■ **The task**:
Look through the records below for the line holding "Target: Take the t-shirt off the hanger". Write it out exactly, with each following line through the line holding "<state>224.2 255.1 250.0".

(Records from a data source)

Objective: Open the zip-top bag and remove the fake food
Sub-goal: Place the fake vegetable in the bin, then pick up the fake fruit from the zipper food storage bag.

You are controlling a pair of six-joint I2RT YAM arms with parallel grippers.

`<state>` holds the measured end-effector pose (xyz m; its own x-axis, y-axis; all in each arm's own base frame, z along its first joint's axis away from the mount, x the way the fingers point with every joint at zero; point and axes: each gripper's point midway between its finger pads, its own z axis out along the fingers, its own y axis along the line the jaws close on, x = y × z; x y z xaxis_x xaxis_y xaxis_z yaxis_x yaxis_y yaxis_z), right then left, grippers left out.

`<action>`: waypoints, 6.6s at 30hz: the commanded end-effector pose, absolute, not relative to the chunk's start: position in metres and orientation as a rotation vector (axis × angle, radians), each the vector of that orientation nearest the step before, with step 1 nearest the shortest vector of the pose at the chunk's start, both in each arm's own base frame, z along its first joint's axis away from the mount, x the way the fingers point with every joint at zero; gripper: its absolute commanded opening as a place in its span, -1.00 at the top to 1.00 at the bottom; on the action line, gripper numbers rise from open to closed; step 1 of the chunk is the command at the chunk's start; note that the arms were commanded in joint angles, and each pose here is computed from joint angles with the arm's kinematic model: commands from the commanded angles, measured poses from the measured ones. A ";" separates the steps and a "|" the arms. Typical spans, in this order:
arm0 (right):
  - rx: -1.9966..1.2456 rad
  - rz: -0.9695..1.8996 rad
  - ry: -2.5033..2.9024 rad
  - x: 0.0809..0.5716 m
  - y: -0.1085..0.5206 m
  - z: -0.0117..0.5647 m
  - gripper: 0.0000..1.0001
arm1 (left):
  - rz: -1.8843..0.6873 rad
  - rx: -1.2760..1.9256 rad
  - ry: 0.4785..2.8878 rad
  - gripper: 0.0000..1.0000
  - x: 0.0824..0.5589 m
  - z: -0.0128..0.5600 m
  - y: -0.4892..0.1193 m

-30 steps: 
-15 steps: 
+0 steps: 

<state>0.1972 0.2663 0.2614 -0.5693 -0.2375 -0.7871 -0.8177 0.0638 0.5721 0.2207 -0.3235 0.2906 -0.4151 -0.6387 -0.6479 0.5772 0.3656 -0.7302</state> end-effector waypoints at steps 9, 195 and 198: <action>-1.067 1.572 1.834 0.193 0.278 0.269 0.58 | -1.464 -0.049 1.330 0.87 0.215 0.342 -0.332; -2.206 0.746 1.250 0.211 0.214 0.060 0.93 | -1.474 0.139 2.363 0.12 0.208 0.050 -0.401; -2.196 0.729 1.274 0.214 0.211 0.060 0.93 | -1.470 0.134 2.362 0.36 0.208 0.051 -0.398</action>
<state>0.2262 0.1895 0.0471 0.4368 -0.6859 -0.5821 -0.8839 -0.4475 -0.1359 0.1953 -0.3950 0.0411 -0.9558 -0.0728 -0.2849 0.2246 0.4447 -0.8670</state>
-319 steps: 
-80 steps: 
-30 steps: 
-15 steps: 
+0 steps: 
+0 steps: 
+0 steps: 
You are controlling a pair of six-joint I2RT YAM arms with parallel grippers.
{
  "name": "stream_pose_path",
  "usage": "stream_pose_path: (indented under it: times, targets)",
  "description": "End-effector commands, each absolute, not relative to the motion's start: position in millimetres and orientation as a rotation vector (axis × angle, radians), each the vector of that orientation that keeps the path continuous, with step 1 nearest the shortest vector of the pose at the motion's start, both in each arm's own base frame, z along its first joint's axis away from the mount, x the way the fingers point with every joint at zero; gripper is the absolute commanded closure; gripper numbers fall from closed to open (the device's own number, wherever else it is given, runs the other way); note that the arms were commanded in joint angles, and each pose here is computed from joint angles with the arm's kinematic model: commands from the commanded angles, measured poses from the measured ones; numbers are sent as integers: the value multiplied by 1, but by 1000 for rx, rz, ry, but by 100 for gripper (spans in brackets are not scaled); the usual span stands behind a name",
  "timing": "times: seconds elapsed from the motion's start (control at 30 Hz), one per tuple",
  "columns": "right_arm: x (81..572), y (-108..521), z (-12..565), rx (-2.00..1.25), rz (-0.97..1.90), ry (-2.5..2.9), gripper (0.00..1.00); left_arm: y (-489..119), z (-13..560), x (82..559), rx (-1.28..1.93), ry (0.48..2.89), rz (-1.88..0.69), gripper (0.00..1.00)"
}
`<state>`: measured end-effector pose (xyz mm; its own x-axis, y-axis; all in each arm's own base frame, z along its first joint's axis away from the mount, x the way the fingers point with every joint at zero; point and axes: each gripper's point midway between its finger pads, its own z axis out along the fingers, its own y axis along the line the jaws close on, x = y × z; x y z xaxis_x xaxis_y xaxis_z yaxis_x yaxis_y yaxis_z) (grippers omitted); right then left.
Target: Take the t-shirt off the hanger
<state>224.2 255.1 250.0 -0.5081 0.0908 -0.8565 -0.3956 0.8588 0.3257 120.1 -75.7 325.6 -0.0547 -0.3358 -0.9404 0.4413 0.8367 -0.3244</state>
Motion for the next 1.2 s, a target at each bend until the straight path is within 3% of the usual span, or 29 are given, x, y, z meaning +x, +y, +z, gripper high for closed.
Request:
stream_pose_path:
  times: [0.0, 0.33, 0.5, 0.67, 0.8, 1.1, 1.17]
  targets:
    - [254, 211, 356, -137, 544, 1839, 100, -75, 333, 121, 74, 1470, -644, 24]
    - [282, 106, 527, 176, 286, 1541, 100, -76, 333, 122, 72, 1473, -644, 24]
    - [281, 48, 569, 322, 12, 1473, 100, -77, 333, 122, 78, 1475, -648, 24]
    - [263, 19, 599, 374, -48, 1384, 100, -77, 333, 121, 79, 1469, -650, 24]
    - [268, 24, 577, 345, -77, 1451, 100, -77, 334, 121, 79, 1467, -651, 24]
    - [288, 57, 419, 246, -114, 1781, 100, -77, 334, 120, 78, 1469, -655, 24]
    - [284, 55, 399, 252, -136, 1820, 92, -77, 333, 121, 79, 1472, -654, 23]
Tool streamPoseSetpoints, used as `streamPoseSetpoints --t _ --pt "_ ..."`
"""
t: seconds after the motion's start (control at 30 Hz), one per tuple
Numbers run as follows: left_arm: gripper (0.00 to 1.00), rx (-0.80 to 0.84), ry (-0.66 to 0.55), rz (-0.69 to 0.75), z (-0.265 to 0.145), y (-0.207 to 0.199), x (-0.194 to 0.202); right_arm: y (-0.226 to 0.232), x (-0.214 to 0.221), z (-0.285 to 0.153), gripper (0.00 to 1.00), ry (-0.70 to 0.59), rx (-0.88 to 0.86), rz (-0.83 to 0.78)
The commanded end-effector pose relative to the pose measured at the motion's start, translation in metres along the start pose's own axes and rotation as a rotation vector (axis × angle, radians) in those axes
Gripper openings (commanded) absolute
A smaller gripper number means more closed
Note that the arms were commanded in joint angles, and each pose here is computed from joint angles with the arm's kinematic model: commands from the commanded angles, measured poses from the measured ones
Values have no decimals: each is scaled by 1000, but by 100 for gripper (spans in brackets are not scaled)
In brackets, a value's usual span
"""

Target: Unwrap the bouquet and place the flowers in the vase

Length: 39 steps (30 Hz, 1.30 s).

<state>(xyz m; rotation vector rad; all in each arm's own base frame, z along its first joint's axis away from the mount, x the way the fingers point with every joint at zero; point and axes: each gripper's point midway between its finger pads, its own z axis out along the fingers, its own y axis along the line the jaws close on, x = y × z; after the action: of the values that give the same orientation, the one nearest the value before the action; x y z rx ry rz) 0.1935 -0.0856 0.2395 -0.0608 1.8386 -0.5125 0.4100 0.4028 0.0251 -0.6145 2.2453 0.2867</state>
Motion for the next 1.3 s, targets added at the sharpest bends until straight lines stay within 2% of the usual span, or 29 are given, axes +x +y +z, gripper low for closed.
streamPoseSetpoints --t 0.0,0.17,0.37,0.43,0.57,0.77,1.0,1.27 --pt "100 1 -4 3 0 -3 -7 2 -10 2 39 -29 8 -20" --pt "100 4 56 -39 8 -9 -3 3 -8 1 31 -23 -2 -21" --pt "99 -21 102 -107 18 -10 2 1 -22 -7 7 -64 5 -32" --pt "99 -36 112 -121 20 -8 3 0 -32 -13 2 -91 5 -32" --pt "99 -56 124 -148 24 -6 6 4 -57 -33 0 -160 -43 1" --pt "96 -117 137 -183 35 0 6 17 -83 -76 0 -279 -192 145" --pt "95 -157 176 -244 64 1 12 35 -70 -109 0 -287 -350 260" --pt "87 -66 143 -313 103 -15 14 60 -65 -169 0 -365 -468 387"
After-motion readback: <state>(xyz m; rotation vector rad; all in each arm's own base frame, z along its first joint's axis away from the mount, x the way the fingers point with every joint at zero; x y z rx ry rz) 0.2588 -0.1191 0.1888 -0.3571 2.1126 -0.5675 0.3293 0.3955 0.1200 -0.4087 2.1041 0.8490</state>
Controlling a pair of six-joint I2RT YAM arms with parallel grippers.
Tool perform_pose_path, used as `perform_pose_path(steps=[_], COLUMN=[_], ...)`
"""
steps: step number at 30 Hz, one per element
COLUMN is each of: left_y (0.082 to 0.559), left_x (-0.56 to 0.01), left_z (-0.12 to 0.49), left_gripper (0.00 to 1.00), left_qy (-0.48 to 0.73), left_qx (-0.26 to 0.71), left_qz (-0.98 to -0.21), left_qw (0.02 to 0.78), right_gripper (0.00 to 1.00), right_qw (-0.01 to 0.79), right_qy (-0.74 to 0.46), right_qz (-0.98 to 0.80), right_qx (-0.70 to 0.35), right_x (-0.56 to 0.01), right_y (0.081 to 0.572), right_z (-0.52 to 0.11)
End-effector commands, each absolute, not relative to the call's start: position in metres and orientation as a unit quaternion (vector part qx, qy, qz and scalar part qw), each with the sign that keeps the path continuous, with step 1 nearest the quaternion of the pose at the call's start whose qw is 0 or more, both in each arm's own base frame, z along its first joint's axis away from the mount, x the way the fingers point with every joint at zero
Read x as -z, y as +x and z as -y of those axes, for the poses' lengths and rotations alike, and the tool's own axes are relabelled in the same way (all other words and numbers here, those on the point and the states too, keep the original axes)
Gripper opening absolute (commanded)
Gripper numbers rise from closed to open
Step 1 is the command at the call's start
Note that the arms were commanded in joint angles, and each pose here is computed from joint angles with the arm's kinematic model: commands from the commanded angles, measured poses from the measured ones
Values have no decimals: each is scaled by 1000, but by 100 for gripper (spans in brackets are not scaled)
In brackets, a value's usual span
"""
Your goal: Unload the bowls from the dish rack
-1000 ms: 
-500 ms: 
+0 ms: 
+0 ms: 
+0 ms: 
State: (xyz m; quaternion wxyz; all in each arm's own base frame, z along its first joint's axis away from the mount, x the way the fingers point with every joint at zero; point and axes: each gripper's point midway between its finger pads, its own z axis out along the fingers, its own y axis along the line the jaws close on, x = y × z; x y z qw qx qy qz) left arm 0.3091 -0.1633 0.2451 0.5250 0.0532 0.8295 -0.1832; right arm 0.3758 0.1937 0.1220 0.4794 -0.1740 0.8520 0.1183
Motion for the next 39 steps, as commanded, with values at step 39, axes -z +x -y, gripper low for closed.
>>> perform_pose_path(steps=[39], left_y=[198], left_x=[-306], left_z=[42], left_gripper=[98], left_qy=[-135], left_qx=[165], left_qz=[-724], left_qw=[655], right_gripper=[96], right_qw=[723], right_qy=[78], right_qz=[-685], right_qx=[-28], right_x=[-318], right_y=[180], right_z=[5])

■ **Expected answer**:
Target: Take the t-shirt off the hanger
<state>224.2 255.1 250.0 -0.5081 0.0908 -0.8565 -0.3956 0.8588 0.3257 120.1 -75.7 325.6 -0.0547 -0.3358 -0.9404 0.4413 0.8367 -0.3244</state>

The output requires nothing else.